◆ WHAT TO PRODUCE:
Beginning at the line that contains "Please segment the white robot", transcribe the remaining lines of the listing exactly; include the final line and omit everything before.

◆ RECORDS FOR THE TASK:
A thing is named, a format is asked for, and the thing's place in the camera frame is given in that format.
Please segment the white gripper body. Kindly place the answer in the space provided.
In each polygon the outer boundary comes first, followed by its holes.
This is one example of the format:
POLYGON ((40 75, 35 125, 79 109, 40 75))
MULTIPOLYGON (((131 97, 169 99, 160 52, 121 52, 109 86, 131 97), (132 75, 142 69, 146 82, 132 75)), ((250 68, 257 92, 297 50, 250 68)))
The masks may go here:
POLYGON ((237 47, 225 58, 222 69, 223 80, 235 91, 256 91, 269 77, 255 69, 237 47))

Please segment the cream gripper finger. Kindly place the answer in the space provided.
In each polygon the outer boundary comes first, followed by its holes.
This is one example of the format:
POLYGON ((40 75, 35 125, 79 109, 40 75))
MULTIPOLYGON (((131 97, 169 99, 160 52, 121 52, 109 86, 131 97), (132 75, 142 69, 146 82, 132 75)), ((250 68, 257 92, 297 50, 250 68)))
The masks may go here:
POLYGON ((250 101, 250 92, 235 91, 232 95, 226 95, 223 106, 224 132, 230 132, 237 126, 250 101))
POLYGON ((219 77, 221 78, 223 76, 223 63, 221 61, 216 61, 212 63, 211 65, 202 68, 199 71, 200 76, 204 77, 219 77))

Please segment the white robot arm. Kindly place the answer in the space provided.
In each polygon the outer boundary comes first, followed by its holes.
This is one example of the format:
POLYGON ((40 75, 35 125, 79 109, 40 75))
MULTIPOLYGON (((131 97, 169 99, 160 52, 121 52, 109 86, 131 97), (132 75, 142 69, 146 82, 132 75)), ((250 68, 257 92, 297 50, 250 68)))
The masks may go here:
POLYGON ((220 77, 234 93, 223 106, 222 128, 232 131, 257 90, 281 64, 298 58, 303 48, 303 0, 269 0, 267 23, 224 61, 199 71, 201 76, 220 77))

◆ COMPLETED TASK:
Please segment the white robot arm. Kindly place the answer in the space provided.
In each polygon the outer boundary comes first, followed by its holes.
This is one example of the format:
POLYGON ((40 75, 35 125, 79 109, 40 75))
MULTIPOLYGON (((131 97, 169 99, 160 52, 121 52, 109 86, 131 97), (132 75, 142 69, 146 82, 132 75)), ((250 68, 257 92, 297 50, 250 68)))
The masks may go here:
POLYGON ((220 77, 234 93, 223 106, 222 128, 232 131, 257 90, 281 64, 298 58, 303 48, 303 0, 269 0, 267 23, 224 61, 199 71, 201 76, 220 77))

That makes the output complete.